As shown in fig. 1, the turbulence-based mixing wave reduction device provided by the invention comprises a spiral mixing damper 1, a bottom fastening mounting plate 2, an O-shaped sealing ring 3 and an external connection shell 4. The spiral mixing damper 1 is a section of spiral pipeline and is provided with a sample inlet 11, a sample outlet 12, an inlet gasket 13 and an outlet gasket 14. The spiral mixing damper 1 is tightly and hermetically connected with the sample inlet 48 and the sample outlet 49 of the external connection shell 4 through the sample inlet sealing ring 31 and the sample outlet sealing ring 32 of the O-shaped sealing ring 3 respectively, and the spiral mixing damper 1 and the bottom fastening mounting plate 2 are mutually fixed through the sample inlet fixing column 29 and the sample outlet fixing column 210. The inlet gasket 13 and the outlet gasket 14 of the spiral mixing damper 1 are respectively clamped between the sample injection sealing ring 31 and the sample injection fixing column 29, and between the sample discharge sealing ring 32 and the sample discharge fixing column 210, so as to play a role in fixing. The bottom fastening mounting plate 2 is reserved with screw holes 23, 24, 27 and 28, and is connected with the external connection shell 4 through screws, and the screws are driven into screw grooves 42, 43, 44 and 45 from the screw holes of the bottom fastening mounting plate 2.
As shown in fig. 2, the bottom fastening mounting plate 2 includes a reserved fixing hole 21, a reserved fixing hole 22, a reserved fixing hole 25, and a reserved fixing hole 26 for fixing the hybrid wave reduction device in the liquid chromatograph. There are also screw holes 23, 24, 27, 28 for connection with the external connection housing 4. There are also a sample introduction fixing column 29 and a sample discharge fixing column 210 for fixing with the spiral mixing damper 1.
As shown in fig. 3, the external connection housing 4 includes a housing 41, a screw groove 42, a screw groove 43, a screw groove 44, a screw groove 45, a sample introduction passage 46, a sample discharge passage 47, a sample introduction fine passage 48, a sample discharge fine passage 49, and a hollow groove 410. The casing 41 is approximately cylindrical, two sides of the casing are provided with a sample inlet channel 46 and a sample outlet channel 47, the bottom of the sample inlet channel 46 is tapered and narrowed to a sample inlet fine channel 48 along with the flowing direction of the liquid, and the bottom of the same sample outlet fine channel 49 is tapered and expanded to the sample outlet channel 47 along with the flowing direction of the liquid. The bottom is provided with a screw groove 42, a screw groove 43, a screw groove 44 and a screw groove 45 for fixing, and a hollow groove 410 is reserved for placing and fixing the screw mixing damper 1.
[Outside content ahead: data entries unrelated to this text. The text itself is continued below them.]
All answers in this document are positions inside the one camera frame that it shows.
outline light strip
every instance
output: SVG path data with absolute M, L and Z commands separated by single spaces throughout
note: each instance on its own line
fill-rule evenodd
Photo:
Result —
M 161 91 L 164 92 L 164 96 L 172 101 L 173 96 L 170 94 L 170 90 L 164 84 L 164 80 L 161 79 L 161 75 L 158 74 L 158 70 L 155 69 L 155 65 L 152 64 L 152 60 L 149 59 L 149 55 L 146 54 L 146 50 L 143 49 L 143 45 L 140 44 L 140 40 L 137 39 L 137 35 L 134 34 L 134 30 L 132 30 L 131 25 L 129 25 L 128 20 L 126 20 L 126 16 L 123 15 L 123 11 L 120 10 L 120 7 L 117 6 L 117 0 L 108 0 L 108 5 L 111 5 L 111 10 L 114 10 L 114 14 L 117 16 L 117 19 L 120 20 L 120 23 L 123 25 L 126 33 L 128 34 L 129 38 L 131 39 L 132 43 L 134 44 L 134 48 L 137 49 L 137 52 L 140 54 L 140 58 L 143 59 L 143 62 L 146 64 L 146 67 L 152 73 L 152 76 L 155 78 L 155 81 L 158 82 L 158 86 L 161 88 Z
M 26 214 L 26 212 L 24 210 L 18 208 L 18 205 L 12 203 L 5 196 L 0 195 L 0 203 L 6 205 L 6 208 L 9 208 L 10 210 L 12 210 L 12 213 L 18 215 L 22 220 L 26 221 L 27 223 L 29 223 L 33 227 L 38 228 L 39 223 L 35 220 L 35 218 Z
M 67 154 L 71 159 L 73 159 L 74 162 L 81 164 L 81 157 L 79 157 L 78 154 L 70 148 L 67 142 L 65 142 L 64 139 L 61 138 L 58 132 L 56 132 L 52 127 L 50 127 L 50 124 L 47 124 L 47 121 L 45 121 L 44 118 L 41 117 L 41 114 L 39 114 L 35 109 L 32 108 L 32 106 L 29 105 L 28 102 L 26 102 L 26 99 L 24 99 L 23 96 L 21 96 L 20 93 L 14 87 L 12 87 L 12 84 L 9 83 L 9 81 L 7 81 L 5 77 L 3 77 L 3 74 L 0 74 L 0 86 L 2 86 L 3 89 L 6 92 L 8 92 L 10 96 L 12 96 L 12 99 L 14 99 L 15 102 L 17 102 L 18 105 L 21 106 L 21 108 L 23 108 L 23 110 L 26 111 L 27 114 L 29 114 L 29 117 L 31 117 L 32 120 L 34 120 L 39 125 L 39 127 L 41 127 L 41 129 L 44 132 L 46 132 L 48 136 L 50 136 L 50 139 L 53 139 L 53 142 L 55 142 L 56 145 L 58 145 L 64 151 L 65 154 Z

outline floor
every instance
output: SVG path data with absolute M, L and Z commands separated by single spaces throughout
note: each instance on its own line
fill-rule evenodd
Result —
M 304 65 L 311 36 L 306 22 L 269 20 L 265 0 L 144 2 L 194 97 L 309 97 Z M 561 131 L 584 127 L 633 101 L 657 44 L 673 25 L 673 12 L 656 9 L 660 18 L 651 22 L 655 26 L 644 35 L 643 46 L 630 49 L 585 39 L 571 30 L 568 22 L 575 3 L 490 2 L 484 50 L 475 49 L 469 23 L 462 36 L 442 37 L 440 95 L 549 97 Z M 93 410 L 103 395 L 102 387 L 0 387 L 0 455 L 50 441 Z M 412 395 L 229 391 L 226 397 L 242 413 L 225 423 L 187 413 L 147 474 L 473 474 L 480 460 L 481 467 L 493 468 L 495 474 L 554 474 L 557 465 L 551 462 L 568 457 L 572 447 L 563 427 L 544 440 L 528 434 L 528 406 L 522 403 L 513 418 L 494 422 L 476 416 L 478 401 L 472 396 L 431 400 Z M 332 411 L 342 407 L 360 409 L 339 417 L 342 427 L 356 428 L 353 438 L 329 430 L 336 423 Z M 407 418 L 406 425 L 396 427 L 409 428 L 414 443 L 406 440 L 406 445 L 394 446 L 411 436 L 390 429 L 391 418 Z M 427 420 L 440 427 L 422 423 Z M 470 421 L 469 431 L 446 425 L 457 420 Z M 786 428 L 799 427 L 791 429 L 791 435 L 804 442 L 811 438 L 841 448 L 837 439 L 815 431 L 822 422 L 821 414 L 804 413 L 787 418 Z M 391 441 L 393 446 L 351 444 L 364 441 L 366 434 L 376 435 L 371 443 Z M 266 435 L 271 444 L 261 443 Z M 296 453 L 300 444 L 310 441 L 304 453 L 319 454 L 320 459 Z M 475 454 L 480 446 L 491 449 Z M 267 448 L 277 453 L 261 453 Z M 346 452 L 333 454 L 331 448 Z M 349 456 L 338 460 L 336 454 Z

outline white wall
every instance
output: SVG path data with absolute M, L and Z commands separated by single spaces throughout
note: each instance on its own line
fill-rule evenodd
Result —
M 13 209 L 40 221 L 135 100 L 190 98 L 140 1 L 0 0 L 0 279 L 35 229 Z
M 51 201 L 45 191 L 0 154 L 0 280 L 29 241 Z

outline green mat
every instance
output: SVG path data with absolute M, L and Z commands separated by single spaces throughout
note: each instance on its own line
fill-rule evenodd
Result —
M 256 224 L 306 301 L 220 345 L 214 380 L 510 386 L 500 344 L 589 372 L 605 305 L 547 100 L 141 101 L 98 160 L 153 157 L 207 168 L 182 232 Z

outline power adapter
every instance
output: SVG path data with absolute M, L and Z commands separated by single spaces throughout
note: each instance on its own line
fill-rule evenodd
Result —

Fig. 4 is a disassembled view of the turbulence-based hybrid wave reduction device provided by the invention, which comprises a spiral mixing damper 1, a bottom fastening mounting plate 2, an O-shaped sealing ring 3 and an external connection shell 4.
The position diagram of the turbulence-based mixed wave reduction device on the liquid chromatograph is shown in fig. 5, fig. 5 also shows the flowing sequence of liquid in sample injection, which is marked by an arrow, 101 is a mobile phase, 102 is a sample to be detected, and 103 is a chromatographic column. The liquid chromatograph comprises a mixing wave reducing device 100, a liquid phase outer housing 5, a liquid inlet valve 6, a liquid degassing device 7, a booster pump 8 and a three-way switching valve 9. When liquid is sampled, the sequence of flowing in sequence is as follows: the device comprises a liquid inlet valve, a liquid degassing device, a booster pump, a three-way switching valve and a mixing wave reducing device.
In some modes, the spiral mixing damper 1 of the mixing and wave reducing device selects the spiral pipe as follows: stainless steel S32750 pipe with inner diameter of 0.8mm and outer diameter of 1.6mm is processed by spiral treatment with laser etching control roughness of 0.8 μm in the pipe to obtain spiral pipe with outer diameter of 4mm, number of turns of 5 and spiral interval of 0.2mm. The method for manufacturing the spiral tube only needs to adjust part of parameters in the manufacturing method of the spiral tube with other specifications comprises the following steps:
(1) The inner wall of the pipeline is etched by a laser etching method to reach the inner wall roughness of 0.8, and the conditions of the laser etching are as follows: the power of the light source is 120W; the laser wavelength is 10.64 mu m; the pulse width is 250ns; the pulse repetition frequency is 50KHz;
(2) And carrying out spiral treatment on a punching machine according to the set parameters of the outer diameter, the number of turns and the spiral spacing of the spiral.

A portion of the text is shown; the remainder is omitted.